◆ **Required work**: The result should be every line that contains the word "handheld", taken from the material.

[[ Data extract, beginning ]]

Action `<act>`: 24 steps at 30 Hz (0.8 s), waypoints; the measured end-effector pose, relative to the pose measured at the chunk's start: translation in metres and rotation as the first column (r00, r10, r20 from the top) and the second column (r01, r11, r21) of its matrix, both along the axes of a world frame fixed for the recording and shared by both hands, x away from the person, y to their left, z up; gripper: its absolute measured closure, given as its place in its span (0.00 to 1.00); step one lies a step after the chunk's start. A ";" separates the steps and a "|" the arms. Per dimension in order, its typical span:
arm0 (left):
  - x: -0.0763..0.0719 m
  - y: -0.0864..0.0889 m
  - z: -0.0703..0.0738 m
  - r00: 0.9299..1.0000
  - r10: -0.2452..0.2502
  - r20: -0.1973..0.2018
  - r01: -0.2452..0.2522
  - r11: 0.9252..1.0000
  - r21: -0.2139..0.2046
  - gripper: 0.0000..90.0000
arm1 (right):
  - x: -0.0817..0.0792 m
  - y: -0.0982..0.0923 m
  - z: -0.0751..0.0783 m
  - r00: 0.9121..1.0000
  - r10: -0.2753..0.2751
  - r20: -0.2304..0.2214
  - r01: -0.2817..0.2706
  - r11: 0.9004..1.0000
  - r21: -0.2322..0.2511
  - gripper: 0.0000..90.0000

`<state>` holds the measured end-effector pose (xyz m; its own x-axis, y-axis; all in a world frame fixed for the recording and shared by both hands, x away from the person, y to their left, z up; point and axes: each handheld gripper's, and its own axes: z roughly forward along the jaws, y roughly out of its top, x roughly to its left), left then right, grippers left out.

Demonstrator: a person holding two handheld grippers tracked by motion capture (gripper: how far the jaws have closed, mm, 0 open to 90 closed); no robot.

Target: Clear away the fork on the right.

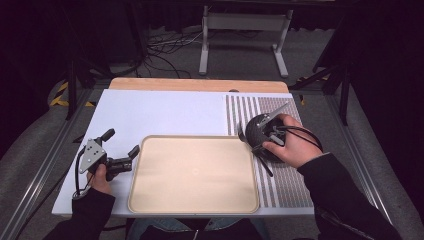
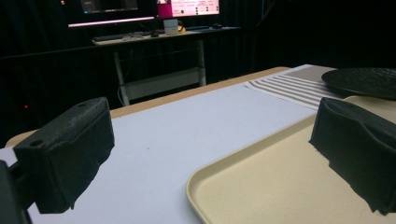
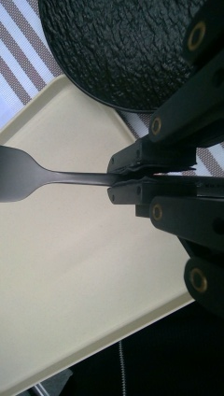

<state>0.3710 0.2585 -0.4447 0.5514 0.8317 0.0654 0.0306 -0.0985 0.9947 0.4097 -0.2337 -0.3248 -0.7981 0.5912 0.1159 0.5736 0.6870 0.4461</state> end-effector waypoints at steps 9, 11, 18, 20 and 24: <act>0.000 0.000 0.000 1.000 0.002 0.000 -0.002 1.000 0.002 0.00 | 0.002 0.014 -0.003 1.000 -0.022 -0.018 0.022 1.000 0.009 0.94; 0.000 0.000 0.000 1.000 -0.001 0.001 0.001 1.000 0.002 0.00 | 0.003 0.019 -0.003 1.000 -0.016 -0.022 0.016 1.000 0.007 0.94; 0.000 0.000 0.000 1.000 0.001 0.000 -0.001 1.000 -0.002 0.00 | 0.005 0.036 -0.006 0.999 -0.001 -0.040 0.001 1.000 -0.001 0.94; 0.000 0.001 0.000 1.000 0.001 0.000 -0.001 1.000 -0.003 0.00 | 0.005 0.040 -0.008 0.999 0.003 -0.045 -0.004 1.000 -0.002 0.94; 0.000 0.001 0.000 1.000 0.000 0.000 0.000 1.000 -0.004 0.00 | 0.006 0.048 -0.010 0.998 0.010 -0.055 -0.010 1.000 0.000 0.94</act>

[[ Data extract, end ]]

◆ **Exercise answer**:
`<state>` holds the measured end-effector pose (xyz m; its own x-axis, y-axis; all in a world frame fixed for the recording and shared by both hands, x away from the person, y to their left, z up; point and axes: each handheld gripper's, and its own axes: z roughly forward along the jaws, y roughly out of its top, x roughly to its left), left then right, grippers left out.
Demonstrator: a person holding two handheld grippers tracked by motion capture (gripper: how far the jaws have closed, mm, 0 open to 90 closed); no robot.

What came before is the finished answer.